Gli indiani del Nord America sapevano bene che i bianchi mentivano quando firmavano i loro trattati, eppure, siccome erano abituati a credere nel valore della parola data, continuavano a credere nella verità di quei trattati e nella sincerità di chi li firmava; l’uomo bianco aveva la lingua biforcuta, ma l’indiano, nella sua ingenua buona fede, si sentiva in dovere di credere nelle promesse di lui: se voleva continuare a vivere nel bene, sentiva di non avere alternative.
E così il genocidio degli indiani non è stato solo uno sterminio della buona fede ma anche della verità e del bene in generale, al punto che oggi l’uomo bianco non sa più distinguere il bene dal male, e quando parla fa fatica a credere nelle sue stesse parole.

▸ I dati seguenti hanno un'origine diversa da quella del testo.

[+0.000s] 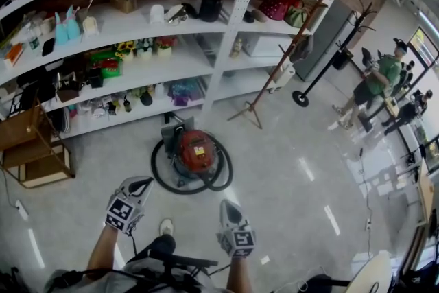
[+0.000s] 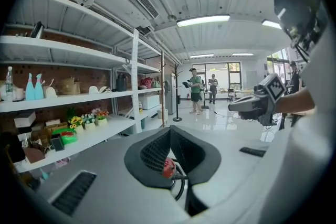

La finzione s’è sostituita alla realtà, tanto che qualunque animale, nella semplicità dei suoi istinti, è diventato più “vero” di qualunque essere umano.
Siamo diventati falsi proprio nella nostra grande conoscenza, non perché la conoscenza renda falsi, ma perché quando non si vuol vivere il bene, quando non si vuole “essere”, non c’è conoscenza che tenga: la sua funzione si riduce soltanto a mistificare meglio il “non-essere”.
Ciò detto, resta da stabilire cosa s’intenda con la parola “bene”. Ma questo è un discorso che la filosofia non può fare, neppure la filosofia della morale o l’etica in generale. Per comprendere la natura del “bene”, bisogna storicizzarlo, calarsi nelle determinazioni di spazio e tempo, fare considerazioni che riguardano i comportamenti umani in senso stretto, che concernono discipline come l’economia, la politica ecc. Parlare del “bene” in astratto, senza considerare i rapporti di proprietà o i conflitti sociali, non serve a nulla.